### PROMPT
Please restate the material below word for word, from the first line through the one that contains "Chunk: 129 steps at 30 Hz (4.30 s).", inclusive.

### DATA BLOCK
════════════════

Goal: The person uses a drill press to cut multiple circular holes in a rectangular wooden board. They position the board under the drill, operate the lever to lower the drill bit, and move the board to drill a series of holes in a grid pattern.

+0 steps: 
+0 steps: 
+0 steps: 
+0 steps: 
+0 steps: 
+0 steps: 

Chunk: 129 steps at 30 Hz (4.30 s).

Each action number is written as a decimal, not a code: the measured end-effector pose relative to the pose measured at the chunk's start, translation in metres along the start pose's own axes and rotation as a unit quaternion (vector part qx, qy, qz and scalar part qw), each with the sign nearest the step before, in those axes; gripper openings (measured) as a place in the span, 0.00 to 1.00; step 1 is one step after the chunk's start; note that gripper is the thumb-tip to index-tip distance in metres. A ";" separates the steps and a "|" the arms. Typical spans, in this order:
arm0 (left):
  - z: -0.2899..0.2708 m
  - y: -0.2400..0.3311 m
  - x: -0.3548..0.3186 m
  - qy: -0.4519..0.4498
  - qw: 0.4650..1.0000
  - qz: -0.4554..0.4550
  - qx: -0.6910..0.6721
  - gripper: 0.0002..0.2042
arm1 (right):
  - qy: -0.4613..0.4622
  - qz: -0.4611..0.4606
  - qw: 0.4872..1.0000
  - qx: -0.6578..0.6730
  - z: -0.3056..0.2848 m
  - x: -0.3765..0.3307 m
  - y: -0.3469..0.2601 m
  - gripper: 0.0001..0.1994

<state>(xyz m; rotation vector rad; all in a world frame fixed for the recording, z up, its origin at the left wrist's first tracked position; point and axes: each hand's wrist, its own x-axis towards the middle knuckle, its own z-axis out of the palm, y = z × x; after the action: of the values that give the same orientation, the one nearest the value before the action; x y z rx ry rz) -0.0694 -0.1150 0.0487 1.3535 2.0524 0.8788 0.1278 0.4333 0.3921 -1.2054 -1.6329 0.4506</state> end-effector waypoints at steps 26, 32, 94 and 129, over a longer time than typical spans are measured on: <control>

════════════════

### OUTPUT OF THE EXERCISE
Goal: The person uses a drill press to cut multiple circular holes in a rectangular wooden board. They position the board under the drill, operate the lever to lower the drill bit, and move the board to drill a series of holes in a grid pattern.

+0 steps: 
+0 steps: 
+0 steps: 
+0 steps: 
+0 steps: 
+0 steps: 

Chunk: 129 steps at 30 Hz (4.30 s).

The exercise is complete with this answer.